YOUR INSTRUCTIONS — The entries below contain a line with "Practice step: pin the yellow" and a line with "Practice step: pin the black office". Quote exactly those two lines and all lines between them.

Records contained in a dataset
+ + + +
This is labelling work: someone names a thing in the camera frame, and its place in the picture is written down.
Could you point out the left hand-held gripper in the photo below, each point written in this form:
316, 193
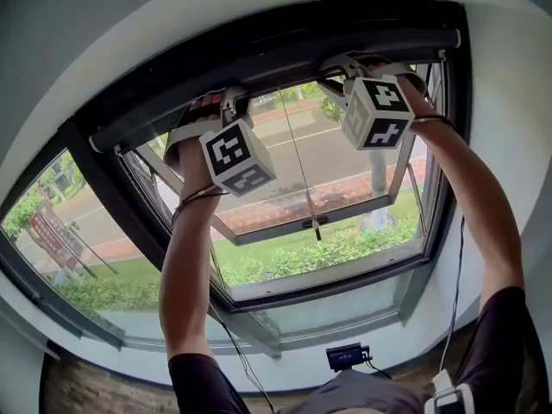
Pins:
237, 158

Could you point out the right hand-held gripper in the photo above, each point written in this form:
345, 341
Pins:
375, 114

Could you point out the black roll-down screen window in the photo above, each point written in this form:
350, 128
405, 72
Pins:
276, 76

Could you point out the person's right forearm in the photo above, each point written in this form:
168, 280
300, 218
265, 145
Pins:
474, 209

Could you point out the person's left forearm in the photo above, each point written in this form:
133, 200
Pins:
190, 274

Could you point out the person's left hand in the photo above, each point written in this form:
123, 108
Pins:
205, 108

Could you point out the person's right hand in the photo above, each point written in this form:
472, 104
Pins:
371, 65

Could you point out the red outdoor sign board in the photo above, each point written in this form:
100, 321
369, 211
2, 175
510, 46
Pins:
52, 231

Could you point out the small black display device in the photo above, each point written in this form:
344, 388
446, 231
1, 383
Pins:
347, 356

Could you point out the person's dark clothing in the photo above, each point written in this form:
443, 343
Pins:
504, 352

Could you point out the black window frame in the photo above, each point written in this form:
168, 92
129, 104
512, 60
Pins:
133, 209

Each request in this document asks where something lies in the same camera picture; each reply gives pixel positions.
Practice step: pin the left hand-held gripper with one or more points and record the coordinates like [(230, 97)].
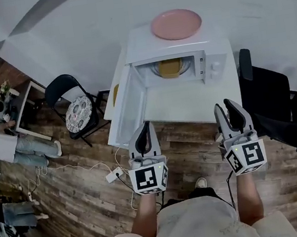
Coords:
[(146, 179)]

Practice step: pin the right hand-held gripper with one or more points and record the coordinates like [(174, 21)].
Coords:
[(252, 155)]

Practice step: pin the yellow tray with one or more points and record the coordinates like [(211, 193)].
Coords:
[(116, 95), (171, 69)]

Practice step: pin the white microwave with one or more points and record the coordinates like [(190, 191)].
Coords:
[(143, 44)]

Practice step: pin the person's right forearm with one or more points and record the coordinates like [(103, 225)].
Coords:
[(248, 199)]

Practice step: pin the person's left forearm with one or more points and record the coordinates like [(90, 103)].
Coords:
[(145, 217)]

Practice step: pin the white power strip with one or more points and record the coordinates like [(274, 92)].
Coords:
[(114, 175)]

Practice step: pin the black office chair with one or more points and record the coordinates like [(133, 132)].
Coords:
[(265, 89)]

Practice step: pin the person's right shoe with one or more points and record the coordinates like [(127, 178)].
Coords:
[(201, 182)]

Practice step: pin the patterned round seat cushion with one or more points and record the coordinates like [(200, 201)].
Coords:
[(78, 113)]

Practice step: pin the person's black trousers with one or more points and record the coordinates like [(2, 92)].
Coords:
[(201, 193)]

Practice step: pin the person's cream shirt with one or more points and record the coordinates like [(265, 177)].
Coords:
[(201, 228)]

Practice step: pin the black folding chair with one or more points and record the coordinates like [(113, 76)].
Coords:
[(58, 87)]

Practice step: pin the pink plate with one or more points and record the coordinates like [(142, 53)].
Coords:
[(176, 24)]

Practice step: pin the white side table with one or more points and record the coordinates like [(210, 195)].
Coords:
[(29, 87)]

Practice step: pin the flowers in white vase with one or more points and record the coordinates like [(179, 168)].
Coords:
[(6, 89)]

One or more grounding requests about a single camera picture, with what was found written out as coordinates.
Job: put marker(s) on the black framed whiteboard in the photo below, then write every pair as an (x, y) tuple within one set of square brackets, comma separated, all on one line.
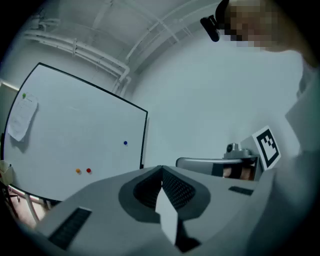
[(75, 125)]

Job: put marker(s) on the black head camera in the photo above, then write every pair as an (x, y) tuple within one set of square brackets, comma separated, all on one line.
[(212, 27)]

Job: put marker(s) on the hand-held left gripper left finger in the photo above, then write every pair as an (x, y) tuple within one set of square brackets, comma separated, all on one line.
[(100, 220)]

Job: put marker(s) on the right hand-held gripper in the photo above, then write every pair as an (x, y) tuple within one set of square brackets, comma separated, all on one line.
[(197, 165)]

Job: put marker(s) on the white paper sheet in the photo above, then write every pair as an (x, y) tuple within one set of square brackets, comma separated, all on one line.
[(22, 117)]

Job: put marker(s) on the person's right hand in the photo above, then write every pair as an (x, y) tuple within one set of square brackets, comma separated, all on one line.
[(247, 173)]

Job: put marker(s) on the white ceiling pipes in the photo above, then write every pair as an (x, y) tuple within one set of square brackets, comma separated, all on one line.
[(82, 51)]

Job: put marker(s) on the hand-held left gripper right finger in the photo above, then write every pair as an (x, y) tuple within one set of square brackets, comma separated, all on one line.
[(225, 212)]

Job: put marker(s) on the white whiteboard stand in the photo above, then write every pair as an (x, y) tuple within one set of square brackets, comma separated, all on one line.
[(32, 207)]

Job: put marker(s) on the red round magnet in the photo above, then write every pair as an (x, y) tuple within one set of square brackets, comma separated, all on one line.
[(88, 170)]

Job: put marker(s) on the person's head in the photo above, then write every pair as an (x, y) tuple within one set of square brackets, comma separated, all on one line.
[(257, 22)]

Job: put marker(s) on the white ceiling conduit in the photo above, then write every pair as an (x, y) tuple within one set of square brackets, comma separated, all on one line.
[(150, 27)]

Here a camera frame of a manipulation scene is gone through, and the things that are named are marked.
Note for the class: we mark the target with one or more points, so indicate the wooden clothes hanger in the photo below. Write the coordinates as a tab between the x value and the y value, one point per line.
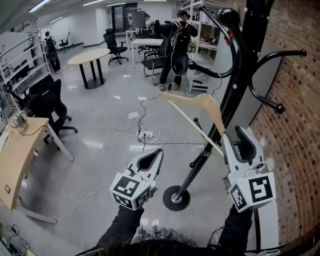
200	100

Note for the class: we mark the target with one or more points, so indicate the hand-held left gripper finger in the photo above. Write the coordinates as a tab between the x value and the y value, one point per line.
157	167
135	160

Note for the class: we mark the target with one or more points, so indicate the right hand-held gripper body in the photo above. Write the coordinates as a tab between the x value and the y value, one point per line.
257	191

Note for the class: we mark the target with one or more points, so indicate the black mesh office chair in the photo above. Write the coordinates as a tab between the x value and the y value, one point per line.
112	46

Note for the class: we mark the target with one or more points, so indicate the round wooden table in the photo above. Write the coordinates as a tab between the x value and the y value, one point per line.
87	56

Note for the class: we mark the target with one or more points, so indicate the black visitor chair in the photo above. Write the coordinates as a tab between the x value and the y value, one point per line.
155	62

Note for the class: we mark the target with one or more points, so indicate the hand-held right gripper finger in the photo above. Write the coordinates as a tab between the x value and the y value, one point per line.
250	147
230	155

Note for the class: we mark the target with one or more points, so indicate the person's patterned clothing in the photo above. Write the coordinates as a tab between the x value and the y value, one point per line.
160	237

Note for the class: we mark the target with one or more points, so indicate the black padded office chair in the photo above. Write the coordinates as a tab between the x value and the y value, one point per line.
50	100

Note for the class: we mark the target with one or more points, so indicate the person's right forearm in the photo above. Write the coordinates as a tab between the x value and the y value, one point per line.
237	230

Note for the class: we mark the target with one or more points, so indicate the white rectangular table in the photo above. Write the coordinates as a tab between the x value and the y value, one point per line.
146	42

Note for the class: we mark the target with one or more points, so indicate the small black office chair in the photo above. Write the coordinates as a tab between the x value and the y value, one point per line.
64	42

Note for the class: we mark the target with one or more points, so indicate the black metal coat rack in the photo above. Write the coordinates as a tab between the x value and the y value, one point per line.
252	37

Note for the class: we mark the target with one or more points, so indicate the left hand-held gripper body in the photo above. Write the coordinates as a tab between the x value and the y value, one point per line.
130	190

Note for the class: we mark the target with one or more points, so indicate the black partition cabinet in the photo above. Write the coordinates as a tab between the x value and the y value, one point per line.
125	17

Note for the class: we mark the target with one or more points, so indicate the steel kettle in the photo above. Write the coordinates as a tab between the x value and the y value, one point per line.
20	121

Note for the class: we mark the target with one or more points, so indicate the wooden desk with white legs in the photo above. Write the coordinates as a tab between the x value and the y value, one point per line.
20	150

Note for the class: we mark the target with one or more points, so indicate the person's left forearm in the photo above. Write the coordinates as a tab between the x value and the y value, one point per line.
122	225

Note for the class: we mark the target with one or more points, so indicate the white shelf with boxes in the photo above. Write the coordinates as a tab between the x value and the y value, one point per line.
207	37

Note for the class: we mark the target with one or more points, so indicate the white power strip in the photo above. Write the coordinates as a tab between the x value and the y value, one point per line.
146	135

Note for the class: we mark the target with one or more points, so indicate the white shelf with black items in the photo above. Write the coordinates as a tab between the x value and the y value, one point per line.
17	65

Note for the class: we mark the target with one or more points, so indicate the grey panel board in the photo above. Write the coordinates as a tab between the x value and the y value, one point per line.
+ + + +
RESPONSE —
Practice step: pin the yellow tray with one or more points and record the coordinates like [(211, 193)].
Coords:
[(116, 95), (171, 69)]

Practice step: pin the white microwave with one or more points and record the coordinates like [(190, 191)].
Coords:
[(143, 44)]

Practice step: pin the person's right forearm with one or more points and record the coordinates like [(103, 225)].
Coords:
[(248, 199)]

Practice step: pin the person's left forearm with one or more points and record the coordinates like [(90, 103)].
Coords:
[(145, 217)]

Practice step: pin the white power strip with one or more points and record the coordinates like [(274, 92)].
Coords:
[(114, 175)]

Practice step: pin the black office chair with one or more points and record the coordinates like [(133, 132)].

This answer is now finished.